Altaylı davası gerekçeli kararı: Barıner Teşkilat’ta FETÖ için çalıştı
Enver Altaylı’yı yargılayan Mahkeme, gerekçeli kararında, “FETÖ/PDY üyesi eski istihbaratçı Mehmet Barıner’in, Teşkilat bünyesinde çalıştığı dönemde, kamu görevi kisvesi altında hareket ederek üyesi olduğu örgütün amaçları doğrultusunda faaliyette bulunduğunu, örgüt abilerinin talimatlarını yerine getirdiğini" kaydetti.
Enver Altaylı’nın da aralarında bulunduğu 3 sanıklı davada mahkemenin açıkladığı gerekçeli kararda dikkat çekici saptamalar yer aldı. Gerekçeli kararda davanın sanıklarından eski istihbaratçı Mehmet Barıner'e ilişkin, "Sanığın zahirde bir kamu görevlisi olsa da özünde örgüt militanı vasfıyla hareket ettiği, teşkilata yerleştirilmesinin ve buradaki çalışmasının yegane amacının, üyesi olduğu örgütün stratejik amaçlarına hizmet etmekten başka bir anlam ifade etmediği" kaydedildi.
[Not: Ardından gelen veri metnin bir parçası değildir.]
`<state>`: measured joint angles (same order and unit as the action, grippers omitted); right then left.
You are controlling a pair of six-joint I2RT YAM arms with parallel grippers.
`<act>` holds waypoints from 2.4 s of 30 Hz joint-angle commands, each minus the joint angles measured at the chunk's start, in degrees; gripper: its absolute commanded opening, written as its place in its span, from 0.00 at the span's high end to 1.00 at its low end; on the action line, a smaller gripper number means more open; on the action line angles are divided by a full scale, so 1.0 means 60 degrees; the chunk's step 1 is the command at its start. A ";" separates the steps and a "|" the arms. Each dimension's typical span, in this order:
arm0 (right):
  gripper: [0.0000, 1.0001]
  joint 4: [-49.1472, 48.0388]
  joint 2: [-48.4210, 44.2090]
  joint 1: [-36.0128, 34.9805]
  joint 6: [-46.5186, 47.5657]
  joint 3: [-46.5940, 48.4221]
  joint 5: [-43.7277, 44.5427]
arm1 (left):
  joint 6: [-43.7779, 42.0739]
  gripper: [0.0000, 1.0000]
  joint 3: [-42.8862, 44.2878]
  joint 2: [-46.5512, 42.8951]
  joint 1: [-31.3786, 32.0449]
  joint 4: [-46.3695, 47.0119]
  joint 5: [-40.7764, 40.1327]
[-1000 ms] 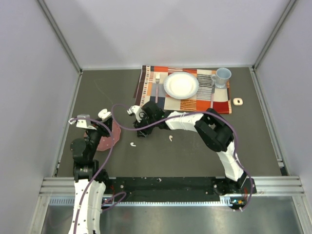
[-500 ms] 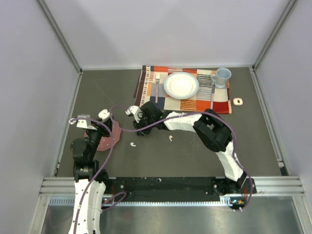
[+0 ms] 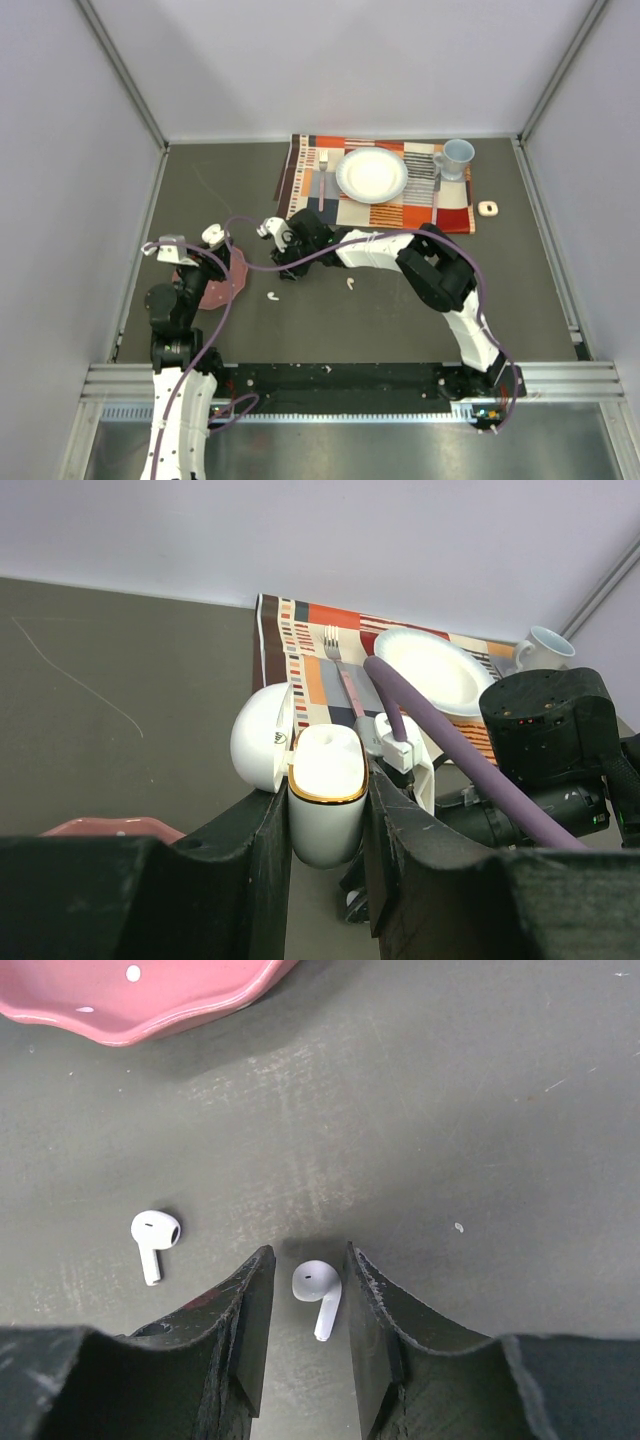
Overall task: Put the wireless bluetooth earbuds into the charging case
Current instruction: Pick up the right earbud from the center of the board, then insert the right earbud into the right side groove of the charging case.
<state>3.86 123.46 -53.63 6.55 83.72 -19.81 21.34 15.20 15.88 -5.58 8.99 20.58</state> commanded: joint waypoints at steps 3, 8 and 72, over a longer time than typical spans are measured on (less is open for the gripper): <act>0.65 0.0396 -0.0039 -0.0159 0.0534 -0.0169 0.0152 | 0.0076 1.00 -0.0073 -0.0112 -0.0065 0.0405 0.0057; 0.65 0.0558 -0.0113 -0.0159 0.0901 -0.0272 0.0431 | 0.0032 1.00 -0.0072 -0.0127 -0.0065 0.0391 -0.0001; 0.94 -0.1609 -0.5058 0.0603 -0.3288 -0.3083 0.2627 | 0.0762 1.00 -0.0029 0.1088 -0.0051 0.1869 0.2633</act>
<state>0.73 102.54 -50.13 -9.15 68.51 -9.58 22.87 15.16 20.93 -5.58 12.36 29.39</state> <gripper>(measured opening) 0.173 0.343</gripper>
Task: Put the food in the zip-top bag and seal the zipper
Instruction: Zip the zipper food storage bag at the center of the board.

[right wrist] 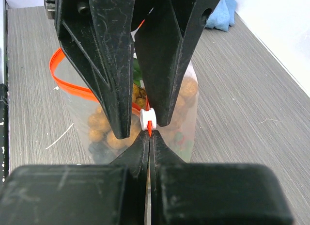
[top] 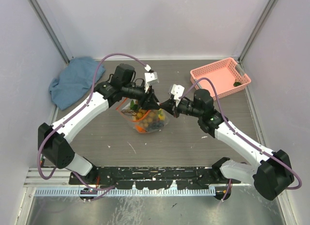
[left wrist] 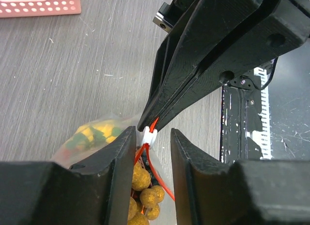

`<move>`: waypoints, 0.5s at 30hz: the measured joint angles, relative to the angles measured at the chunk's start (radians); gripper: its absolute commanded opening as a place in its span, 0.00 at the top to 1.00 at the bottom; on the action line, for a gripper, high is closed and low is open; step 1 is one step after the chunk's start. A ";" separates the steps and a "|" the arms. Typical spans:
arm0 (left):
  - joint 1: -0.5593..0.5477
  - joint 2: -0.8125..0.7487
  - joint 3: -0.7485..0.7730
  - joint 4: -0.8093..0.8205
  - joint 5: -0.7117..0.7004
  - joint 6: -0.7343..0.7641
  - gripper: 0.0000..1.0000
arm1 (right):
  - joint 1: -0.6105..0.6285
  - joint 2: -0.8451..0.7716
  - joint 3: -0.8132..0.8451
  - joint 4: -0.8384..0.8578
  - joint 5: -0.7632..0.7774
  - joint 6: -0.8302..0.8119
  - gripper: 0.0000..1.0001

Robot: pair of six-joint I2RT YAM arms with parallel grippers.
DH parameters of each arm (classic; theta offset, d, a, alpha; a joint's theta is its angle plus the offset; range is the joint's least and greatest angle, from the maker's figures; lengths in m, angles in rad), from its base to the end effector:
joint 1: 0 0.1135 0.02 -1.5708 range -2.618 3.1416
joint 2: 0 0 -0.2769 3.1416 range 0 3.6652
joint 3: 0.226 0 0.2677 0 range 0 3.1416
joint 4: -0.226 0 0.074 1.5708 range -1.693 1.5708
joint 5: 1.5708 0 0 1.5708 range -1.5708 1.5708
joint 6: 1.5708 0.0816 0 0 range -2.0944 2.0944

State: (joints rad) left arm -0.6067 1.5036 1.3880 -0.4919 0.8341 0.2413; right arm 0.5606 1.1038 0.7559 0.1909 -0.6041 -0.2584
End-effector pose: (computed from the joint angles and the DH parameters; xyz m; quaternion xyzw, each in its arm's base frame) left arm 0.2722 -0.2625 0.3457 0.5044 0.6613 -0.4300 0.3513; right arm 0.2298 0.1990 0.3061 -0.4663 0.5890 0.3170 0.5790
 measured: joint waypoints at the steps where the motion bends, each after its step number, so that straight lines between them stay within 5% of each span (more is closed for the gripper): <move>1: 0.000 0.002 0.000 -0.001 0.000 0.006 0.72 | 0.000 0.000 -0.001 0.000 0.000 0.000 0.99; 8: 0.001 0.004 0.002 -0.014 -0.001 0.016 0.97 | 0.000 0.000 -0.003 0.000 0.000 0.004 0.99; 15: 0.001 0.003 0.002 -0.026 -0.031 0.022 1.00 | 0.002 -0.003 -0.004 -0.014 0.028 0.023 0.99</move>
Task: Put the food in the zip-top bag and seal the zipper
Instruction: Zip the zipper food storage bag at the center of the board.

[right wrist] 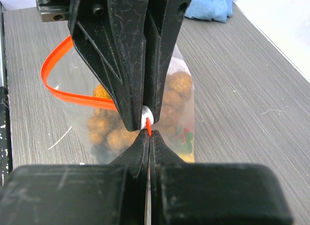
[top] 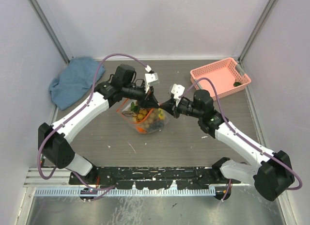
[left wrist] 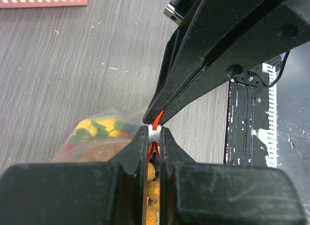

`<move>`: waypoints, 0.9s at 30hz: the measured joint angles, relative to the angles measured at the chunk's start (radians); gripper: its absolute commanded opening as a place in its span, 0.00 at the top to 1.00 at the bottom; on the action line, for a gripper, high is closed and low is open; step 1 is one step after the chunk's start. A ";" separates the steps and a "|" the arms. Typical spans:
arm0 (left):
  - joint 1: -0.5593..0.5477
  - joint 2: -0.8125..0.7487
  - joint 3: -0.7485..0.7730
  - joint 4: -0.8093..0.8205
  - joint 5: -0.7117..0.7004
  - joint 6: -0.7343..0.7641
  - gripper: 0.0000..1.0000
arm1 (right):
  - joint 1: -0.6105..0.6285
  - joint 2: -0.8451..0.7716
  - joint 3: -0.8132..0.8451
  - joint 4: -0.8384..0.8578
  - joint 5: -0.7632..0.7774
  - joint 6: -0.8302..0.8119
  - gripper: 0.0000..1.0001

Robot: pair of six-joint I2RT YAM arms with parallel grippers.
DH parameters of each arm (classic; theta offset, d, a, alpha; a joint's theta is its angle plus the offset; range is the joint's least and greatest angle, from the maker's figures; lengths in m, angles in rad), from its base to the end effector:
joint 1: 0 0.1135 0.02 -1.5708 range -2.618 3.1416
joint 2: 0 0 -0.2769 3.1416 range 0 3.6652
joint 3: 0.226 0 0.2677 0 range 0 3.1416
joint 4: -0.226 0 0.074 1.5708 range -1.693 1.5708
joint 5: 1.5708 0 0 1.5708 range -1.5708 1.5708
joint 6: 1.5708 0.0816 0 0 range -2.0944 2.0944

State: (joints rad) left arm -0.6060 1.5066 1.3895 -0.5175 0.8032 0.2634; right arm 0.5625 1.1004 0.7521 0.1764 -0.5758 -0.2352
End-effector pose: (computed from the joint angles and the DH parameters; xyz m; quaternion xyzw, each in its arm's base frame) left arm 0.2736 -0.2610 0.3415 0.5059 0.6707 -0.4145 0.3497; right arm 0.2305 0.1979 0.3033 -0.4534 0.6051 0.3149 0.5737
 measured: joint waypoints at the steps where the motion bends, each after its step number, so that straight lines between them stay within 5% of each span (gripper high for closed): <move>1: -0.001 -0.001 0.000 0.000 -0.009 0.000 1.00 | 0.000 -0.005 0.000 -0.007 0.010 0.005 0.99; 27: -0.019 -0.134 -0.110 -0.003 -0.199 -0.105 1.00 | 0.008 -0.257 -0.099 -0.134 0.278 0.127 0.99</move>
"Siyasi ve askeri casusluk" suçundan 12 yıl 6 ay, "Silahlı terör örgütüne üyelikten" ise 8 yıl 9 ay hapis cezası verilen Barıner'e ilişkin gerekçeli kararda şunlar yer aldı: “Dosyada mevcut MİT Teftiş Kurulu Başkanlığının raporu, Teşkilatın cevabi yazıları, sanığın soruşturma aşamasındaki ikrari anlatımları, dijital materyaller üzerinden düzenlenmiş bilirkişi raporu, tanıkların anlatımları ile diğer bilgi, belge ve deliller birlikte değerlendirildiğinde; FETÖ üyesi olduğu mahkememizce kabul edilen sanığın, örgütün stratejik hedefleri doğrultusunda MİT'e katıldığı, 2013-2014 yılları arasında İstihbarata Karşı Koyma Başkanlığında, 2014-2016 yılları arasında Açık Kaynaklar Daire (AKD) Başkanlığında çalıştığı, 12 Temmuz 2016 tarihide Cizre Bölge Daire Başkanlığına atandığı ve 19 Ağustos 2016 tarihinde tekrar AKD başkanlığına tayin olduğu, 29 Kasım 2016 tarihinde örgüt irtibatının tespiti üzerine de kamu görevinden çıkarıldığı tespit edilmiştir.”
'BİLGİLERİ İRAN MASASINDAN TEMİN ETTİ'
Sanığın, Reza Zarrab, Türkiye'deki İran ajanları ile ilgili Teşkilat’ın sahip olduğu, devletin güvenliğini ilgilendiren konularda, örgüt abileri ile bilgi paylaşımında bulunduğu kaydedilen gerekçeli kararda, "Tanık Hüseyin Kötüce'nin beyanlarından anlaşıldığı üzere sanığın, MİT mahrem imamı Sadık kod adlı Cemal Karaata'ya aktarmak amacıyla (bilgileri) Teşkilat bünyesinde çalıştığı İran Masasından temin ettiği, sanığın, mahrem imamı ile gizli toplantılar vasıtasıyla temas kurarak irtibat halinde olduğunun açıkça anlaşıldığı, zaten sanığın ikrar niteliğindeki beyanlarında; adı geçen bu mahrem imamlarla temasını anlattığı, kabul ettiği, bu şekilde sanığın, Teşkilat bünyesinde çalıştığı dönemde, kamu görevi kisvesi altında hareket ederek üyesi olduğu örgütün amaçları doğrultusunda faaliyette bulunduğu, örgüt abilerinin talimatlarını yerine getirdiği" ifade edildi.
ÖRGÜTÜN TEŞKİLAT İÇERİSİNE UZANAN KOLU
Sanığın mensubu olduğu örgütün MİT mahrem yapılanmasında öğrenci konumunda faaliyette bulunduğu ifade edilen gerekçeli kararda, “Sanığın, zahirde bir kamu görevlisi olsa da özünde örgüt militanı vasfıyla hareket ettiği, sanığın, örgütün adeta bir vasıtası, teşkilat içerisine uzanan kolu gibi faaliyette bulunarak Milli İstihbarat Teşkilatından devlet sırrı niteliğindeki bilgileri görevi sırasında temin ettiği, böylece sanığın aşamalardaki ve duruşmadaki soyut, inkara yönelik savunmasının tamamen cezadan kurtulmaya yönelik olduğu anlaşılmıştır.”